WHAT TO PRODUCE:
Which lines in the records below contain the word "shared"? Copy each one.

Entries taken from a collection
----
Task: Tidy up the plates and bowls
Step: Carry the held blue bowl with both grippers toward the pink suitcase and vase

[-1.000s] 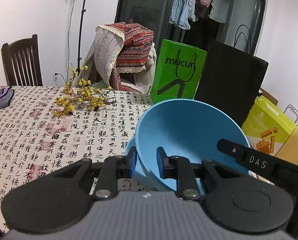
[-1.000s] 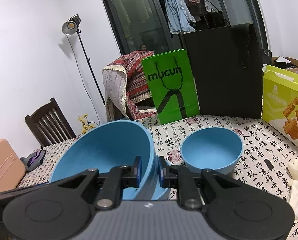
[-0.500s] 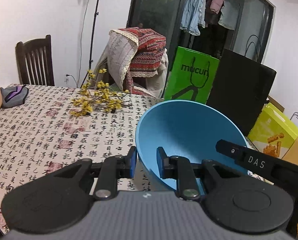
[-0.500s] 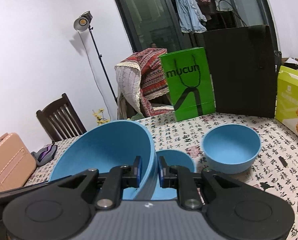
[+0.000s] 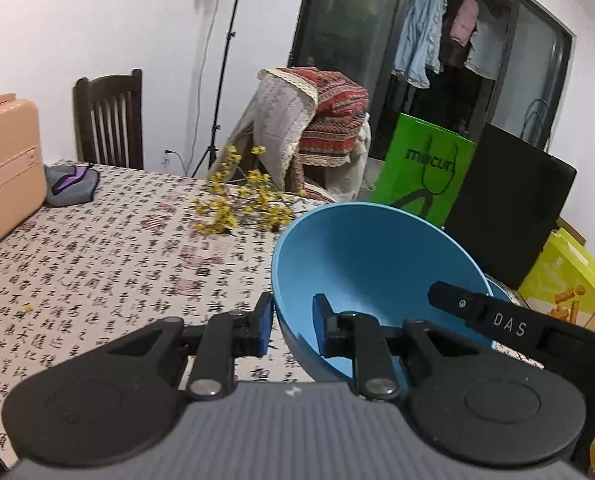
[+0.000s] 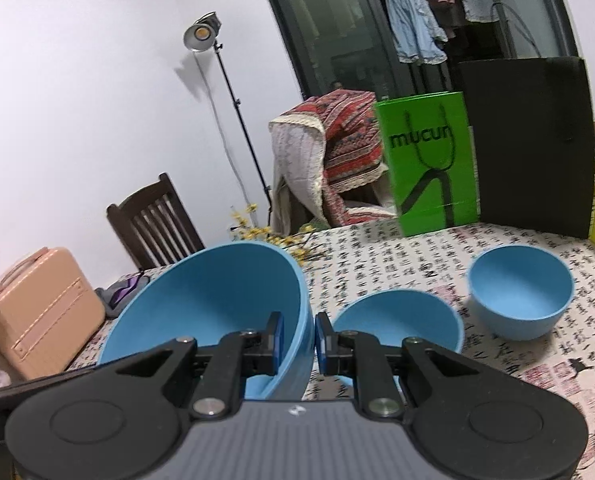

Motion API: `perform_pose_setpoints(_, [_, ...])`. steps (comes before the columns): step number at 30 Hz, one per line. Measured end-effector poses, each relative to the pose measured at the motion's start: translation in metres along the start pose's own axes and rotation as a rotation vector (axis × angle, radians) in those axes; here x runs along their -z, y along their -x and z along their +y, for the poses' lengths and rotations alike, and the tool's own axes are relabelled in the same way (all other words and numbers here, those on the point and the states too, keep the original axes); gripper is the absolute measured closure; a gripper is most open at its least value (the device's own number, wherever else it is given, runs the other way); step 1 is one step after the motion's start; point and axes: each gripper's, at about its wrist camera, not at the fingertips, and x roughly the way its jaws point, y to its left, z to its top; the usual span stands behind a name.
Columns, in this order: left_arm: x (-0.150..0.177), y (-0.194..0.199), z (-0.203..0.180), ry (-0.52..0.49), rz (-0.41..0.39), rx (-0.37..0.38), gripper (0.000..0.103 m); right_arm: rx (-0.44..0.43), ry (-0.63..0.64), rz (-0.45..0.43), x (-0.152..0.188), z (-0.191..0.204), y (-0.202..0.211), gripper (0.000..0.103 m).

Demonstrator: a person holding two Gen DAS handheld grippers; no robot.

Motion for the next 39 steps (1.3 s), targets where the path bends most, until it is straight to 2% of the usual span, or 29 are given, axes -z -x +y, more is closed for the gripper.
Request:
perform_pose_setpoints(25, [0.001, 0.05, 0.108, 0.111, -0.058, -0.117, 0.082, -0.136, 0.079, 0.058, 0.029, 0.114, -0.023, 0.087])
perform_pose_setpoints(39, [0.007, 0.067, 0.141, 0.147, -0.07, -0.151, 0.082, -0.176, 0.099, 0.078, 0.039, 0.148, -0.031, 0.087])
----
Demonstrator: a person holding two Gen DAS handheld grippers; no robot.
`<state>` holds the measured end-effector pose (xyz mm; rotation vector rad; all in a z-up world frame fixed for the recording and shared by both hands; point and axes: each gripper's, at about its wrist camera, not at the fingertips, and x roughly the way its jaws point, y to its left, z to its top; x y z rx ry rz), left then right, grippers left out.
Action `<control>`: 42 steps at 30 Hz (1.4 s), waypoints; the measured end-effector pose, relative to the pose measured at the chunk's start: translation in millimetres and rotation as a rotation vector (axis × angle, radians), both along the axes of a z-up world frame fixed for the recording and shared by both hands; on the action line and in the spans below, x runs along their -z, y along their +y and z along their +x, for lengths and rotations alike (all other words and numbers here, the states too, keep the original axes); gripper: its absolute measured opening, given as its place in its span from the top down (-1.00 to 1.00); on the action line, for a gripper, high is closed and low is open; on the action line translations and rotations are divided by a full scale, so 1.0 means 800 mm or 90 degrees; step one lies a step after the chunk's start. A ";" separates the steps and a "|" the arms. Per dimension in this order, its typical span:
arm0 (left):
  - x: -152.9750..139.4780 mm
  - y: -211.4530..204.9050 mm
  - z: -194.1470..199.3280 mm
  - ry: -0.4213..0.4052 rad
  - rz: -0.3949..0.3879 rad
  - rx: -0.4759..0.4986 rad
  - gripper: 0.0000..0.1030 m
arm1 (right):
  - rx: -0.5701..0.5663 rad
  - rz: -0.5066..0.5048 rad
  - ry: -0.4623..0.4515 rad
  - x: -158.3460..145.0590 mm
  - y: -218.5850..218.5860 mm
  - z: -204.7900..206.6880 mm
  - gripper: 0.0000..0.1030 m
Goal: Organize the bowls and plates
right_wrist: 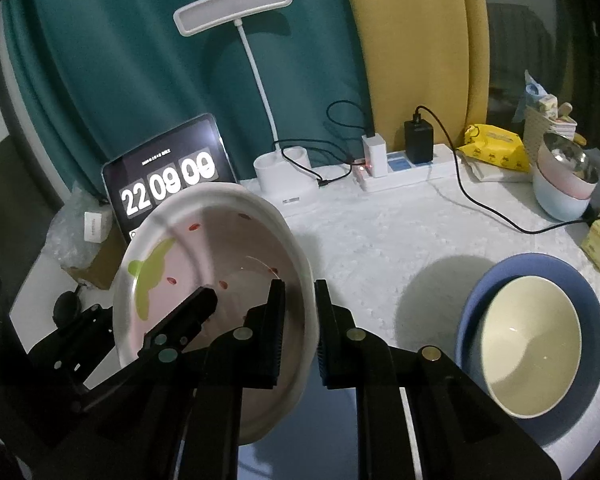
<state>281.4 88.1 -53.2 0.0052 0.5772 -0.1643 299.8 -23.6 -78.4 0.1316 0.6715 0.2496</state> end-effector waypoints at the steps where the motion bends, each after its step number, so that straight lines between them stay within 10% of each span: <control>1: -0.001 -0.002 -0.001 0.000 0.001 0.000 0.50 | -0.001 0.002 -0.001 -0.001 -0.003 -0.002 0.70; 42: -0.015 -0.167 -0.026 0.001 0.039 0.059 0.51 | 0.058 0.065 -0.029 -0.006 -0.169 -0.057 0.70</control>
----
THE COMPLETED TASK:
`<state>` holds the measured end-effector pose (xyz mm; rotation vector rad; all in a z-up world frame fixed for the recording and shared by both hands; point and axes: each gripper's, at about its wrist camera, not at the fingertips, and x roughly the way its jaws point, y to its left, z to its top; x y z rx ry rz), left then right, grippers left out.
Action `<control>`: 42 steps at 30 Hz (1.4 s), waypoints; the measured end-effector pose, relative to the pose measured at the chunk's start: translation in millimetres and rotation as a rotation vector (axis × angle, radians), both along the axes of a z-up world frame fixed for the recording and shared by both hands; on the action line and in the spans below, x runs along their -z, y along their +y and z along their +x, for lengths and rotations alike (all other words and numbers here, the states too, keep the original axes); gripper: its absolute measured opening, given as its place in its span from the top down (-1.00 to 1.00); on the action line, for a gripper, high is closed and low is open; on the action line translations and rotations are divided by a full scale, so 1.0 means 800 mm or 90 degrees; step one lies a step after the chunk's start. A ";" separates the steps and a "|" the arms. Per dimension in this order, its typical span:

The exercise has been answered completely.